Per affermare la ricchezza di una moltitudine di soggettività differenti; ricchezza caratteristica del nostro movimento.

I. MERITO
La logica del consumo falsifica la percezione e la realizzazione della nostra libertà. Sosteniamo invece una logica non particolaristica:

  • Non si può parlare di assegnazione di case popolari e di aspettative per la malattia del proprio compagno senza parlare di diritto alla casa, senza parlare di diritto alla salute e alle cure mediche.
  • Non si può promuovere la tutela contro le discriminazioni basate sul sesso, sull'orientamento sessuale o l'identità di genere sul posto di lavoro senza comprendere come siano ormai a rischio tutte le conquiste dei lavoratori.
  • Non si può chiedere l'educazione sessuale nella scuola di Stato senza combattere contro lo smantellamento dell'istruzione pubblica, e per il pluralismo delle culture.
  • Il Diritto o è per tutti/e, o è soltanto un privilegio che ci rende corresponsabili delle globali ingiustizie dell'Impero.
  • Il Sud del Mondo, la Periferia sia interna che esterna dell'Impero è ridotta a terra di scorribanda per le guerre "umanitarie", a fonte di forza-lavoro sfruttabile e ricattabile, a luogo di vecchie e nuove clandestinità, a bersaglio della guerra sicuritaria per difendere le frontiere dell'esclusione. Cresce la spinta etnicizzante, xenofoba, razzista, delle nuove destre e guarda caso le soggettività GLBT* ne sono obiettivo privilegiato.

    II. METODO
    Come movimento GLBT* rifiutiamo la celebrazione del potere, che pretende di parlare e di decidere sui nostri corpi, sul nostro futuro, e non tollera contestazioni. Rifiutiamo l'universo culturale il cui lessico rimanda a GUERRA, MILITARIZZAZIONE, PRIGIONIA, DIVIETO. E per questo non vogliamo accettare acriticamente il terreno di scontro a cui l'avversario ci invita. A questa paccottiglia ideologica noi opponiamo lo S-PRIGIONARE la fantasia e la felicità dei nostri corpi, il dar voce ai nostri desideri e ai nostri bisogni.
    È su un piano nuovo, che non sia quello della forza e del sopruso, maschilista, militarista e patriarcale, che vogliamo confrontarci con i nostri interlocutori del movimento anti-globalizzazione.
    Promuoviamo una prassi che partendo dalla critica profonda al pensiero neo-liberista ne rigetti conseguentemente le azioni e gli strumenti di repressione; rovesci il senso, mortifero e liberticida, delle logiche di globalizzazione capitalista.
    Come movimento GLBT rivendichiamo le armi della sovversione pacifica, dello scontro non-militare, della disobbedienza civile critica.

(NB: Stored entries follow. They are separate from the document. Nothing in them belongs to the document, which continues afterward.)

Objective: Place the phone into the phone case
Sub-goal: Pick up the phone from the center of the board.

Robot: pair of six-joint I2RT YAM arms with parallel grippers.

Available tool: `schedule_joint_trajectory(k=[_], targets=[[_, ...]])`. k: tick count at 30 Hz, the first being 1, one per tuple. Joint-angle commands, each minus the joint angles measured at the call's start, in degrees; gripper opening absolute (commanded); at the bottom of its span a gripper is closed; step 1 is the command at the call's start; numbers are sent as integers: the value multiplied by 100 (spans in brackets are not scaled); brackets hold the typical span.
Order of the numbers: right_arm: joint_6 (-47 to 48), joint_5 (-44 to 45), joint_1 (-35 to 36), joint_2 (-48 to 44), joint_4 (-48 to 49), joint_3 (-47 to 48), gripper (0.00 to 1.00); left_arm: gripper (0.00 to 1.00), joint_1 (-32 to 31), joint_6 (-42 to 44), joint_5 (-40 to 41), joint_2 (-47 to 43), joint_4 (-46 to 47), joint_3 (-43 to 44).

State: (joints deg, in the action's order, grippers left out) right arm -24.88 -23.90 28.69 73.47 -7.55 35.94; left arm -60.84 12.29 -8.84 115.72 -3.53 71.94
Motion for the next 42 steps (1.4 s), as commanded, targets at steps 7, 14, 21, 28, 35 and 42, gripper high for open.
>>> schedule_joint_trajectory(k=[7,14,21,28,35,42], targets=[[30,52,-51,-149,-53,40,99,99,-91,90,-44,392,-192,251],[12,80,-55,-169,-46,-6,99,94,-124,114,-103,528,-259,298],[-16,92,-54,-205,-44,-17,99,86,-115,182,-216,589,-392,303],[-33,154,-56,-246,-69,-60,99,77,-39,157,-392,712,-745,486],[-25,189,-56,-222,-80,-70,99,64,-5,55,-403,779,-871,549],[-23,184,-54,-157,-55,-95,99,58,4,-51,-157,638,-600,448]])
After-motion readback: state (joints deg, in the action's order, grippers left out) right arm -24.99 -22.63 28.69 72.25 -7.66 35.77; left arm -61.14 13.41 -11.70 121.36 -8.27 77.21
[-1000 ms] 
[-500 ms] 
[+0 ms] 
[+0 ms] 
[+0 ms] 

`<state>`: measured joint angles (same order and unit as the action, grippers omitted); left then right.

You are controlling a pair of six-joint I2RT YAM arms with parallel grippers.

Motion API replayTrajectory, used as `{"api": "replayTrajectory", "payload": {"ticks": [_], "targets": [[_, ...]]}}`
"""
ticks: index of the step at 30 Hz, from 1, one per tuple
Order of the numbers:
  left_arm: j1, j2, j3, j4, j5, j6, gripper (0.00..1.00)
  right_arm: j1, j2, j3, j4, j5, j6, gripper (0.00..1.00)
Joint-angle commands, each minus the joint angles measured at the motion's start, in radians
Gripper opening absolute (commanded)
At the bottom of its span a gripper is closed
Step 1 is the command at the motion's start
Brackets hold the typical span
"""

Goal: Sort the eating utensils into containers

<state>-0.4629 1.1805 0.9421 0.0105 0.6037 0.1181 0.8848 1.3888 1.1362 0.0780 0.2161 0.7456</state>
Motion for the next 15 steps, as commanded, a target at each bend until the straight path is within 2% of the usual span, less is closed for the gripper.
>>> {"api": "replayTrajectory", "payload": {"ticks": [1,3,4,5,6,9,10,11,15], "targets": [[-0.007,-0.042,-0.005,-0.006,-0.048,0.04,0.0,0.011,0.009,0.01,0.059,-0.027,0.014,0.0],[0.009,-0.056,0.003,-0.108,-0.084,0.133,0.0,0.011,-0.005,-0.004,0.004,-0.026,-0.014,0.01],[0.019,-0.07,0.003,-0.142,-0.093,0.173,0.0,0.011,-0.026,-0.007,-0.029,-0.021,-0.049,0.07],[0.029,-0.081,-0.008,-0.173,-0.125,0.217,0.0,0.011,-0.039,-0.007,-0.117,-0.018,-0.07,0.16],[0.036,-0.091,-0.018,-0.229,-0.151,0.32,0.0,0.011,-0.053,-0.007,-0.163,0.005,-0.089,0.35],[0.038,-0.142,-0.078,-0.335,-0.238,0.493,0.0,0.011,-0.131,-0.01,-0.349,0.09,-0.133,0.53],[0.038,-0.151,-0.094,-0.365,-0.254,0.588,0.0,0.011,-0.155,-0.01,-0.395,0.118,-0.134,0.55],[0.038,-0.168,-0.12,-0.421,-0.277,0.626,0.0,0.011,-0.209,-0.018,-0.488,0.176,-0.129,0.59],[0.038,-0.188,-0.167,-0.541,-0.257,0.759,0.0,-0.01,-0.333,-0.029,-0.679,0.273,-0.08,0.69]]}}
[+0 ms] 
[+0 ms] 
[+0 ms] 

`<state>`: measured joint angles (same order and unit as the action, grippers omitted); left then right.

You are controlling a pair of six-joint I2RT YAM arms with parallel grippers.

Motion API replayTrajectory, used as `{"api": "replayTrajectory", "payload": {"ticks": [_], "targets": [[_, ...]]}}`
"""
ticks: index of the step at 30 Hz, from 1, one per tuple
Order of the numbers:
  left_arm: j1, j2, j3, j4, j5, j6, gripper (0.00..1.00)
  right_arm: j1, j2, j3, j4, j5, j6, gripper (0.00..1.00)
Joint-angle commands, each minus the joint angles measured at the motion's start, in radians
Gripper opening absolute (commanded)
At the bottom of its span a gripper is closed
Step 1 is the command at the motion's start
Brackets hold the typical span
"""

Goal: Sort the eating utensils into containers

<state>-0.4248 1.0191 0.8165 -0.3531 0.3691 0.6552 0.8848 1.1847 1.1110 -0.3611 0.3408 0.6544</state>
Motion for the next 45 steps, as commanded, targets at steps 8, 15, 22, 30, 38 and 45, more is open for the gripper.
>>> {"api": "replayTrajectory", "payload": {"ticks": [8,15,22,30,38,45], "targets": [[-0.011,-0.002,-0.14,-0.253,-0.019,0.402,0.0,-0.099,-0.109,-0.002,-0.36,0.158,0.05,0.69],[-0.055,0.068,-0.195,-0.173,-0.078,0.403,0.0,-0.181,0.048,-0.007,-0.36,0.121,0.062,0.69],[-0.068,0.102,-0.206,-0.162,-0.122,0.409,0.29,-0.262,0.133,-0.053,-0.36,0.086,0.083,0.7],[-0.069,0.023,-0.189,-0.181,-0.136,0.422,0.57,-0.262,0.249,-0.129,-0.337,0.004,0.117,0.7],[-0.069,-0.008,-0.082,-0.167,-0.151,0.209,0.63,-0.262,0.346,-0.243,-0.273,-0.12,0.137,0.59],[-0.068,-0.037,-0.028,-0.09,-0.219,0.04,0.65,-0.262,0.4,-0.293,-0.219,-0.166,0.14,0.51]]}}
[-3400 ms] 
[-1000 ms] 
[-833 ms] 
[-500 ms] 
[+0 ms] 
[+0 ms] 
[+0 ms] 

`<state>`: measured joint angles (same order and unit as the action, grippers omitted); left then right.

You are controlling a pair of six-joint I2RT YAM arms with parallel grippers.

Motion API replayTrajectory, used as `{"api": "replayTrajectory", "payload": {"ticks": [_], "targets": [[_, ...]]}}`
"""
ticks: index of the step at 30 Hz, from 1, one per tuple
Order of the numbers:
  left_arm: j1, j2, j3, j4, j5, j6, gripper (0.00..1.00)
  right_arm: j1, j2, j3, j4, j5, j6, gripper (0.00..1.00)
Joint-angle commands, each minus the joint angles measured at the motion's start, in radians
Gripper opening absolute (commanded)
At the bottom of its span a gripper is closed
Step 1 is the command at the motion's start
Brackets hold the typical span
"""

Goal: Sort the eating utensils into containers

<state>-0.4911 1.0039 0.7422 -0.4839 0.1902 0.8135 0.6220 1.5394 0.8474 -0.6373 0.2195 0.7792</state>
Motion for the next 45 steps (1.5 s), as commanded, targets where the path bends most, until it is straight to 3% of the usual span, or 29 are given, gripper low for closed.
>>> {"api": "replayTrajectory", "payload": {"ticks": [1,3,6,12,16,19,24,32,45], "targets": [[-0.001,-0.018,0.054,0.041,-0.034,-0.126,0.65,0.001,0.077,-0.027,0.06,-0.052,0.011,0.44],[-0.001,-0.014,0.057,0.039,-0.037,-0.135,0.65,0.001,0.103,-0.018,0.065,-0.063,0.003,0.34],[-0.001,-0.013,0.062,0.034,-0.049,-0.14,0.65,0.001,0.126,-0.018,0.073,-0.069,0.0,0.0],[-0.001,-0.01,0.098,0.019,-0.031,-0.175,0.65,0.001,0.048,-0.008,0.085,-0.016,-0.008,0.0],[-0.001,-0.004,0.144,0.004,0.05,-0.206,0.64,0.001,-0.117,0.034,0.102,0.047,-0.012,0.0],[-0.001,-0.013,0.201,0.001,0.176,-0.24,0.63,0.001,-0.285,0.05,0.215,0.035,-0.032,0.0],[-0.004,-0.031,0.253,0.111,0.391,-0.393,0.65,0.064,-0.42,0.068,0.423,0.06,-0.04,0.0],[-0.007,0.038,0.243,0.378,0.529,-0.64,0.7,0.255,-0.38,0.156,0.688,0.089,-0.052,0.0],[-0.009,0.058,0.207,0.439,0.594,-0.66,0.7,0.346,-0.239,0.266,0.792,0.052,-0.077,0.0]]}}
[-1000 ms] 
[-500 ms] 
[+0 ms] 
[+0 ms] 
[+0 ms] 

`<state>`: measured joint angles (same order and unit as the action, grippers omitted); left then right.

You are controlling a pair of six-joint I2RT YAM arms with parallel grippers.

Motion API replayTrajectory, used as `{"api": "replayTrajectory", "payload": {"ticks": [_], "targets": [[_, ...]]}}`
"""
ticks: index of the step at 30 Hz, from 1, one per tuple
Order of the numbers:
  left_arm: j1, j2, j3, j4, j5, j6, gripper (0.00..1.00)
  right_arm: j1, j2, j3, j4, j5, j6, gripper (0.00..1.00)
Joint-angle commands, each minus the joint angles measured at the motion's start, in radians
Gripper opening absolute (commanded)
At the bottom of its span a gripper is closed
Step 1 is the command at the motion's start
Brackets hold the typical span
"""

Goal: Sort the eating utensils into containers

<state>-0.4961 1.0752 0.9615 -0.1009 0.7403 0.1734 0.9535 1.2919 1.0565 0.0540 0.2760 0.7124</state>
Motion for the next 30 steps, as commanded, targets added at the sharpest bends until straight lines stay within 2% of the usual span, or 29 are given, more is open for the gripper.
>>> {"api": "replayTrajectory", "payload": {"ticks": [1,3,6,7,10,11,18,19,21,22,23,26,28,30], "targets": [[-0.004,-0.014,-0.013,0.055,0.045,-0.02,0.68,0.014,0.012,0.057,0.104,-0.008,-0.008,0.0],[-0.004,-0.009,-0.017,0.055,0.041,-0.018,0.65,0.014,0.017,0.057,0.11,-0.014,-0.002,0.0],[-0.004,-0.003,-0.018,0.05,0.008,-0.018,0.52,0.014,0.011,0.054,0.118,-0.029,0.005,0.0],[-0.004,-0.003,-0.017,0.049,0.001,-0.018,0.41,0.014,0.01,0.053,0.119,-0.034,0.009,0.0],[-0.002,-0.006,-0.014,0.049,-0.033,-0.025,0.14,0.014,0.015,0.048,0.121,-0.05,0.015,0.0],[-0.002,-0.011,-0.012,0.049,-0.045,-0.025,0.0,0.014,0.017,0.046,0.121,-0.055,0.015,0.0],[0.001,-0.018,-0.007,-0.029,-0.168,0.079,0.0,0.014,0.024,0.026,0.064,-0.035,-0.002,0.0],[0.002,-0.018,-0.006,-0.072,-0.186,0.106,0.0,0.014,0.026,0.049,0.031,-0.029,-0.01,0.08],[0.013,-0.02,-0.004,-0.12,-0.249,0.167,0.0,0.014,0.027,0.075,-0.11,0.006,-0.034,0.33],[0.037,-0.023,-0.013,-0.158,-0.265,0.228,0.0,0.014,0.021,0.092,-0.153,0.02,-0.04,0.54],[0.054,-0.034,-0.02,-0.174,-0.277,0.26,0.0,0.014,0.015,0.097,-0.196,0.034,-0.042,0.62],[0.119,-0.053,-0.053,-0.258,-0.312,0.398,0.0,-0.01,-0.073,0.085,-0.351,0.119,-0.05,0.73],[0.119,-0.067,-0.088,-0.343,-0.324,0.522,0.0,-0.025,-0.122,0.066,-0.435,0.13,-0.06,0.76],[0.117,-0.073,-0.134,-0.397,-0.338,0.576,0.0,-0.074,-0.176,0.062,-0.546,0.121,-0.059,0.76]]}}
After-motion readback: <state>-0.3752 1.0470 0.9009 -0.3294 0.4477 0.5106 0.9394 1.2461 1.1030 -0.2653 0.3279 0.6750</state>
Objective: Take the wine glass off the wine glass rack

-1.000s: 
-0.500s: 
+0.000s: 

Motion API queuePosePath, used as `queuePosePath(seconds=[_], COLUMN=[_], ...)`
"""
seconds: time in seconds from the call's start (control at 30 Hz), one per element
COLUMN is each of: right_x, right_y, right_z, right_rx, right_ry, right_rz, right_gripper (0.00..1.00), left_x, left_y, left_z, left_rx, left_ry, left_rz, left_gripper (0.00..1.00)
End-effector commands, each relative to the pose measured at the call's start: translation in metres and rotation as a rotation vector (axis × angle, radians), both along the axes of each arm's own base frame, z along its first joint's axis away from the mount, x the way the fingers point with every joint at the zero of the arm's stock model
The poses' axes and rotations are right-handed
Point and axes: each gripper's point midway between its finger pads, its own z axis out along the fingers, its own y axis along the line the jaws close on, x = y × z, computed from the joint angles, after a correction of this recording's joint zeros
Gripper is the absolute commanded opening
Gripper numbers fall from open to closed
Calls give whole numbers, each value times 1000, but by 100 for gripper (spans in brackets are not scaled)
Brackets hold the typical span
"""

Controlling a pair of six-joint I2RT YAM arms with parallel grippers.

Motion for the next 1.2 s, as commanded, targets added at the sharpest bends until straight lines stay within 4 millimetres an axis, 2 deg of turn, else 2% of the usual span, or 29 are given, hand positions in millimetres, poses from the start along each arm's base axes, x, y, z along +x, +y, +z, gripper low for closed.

    Forse proprio perché nell'immaginario mass-mediatico e nell'industria culturale gay l'identità omosessuale è addomesticata ed asservita alle ferree logiche di profitto e di marketing, occorre rompere il cliché conformista che ci vuole riappacificati consumatori in nome di una generica visibilità.
    Ed allora assume ancora più forza e necessità la nostra presenza critica al G8. Ne è in gioco la prospettiva futura dell'antagonismo GLBT* in Italia.

    Perché 8 grandi NON VALGONO UNA MOLTITUDINE!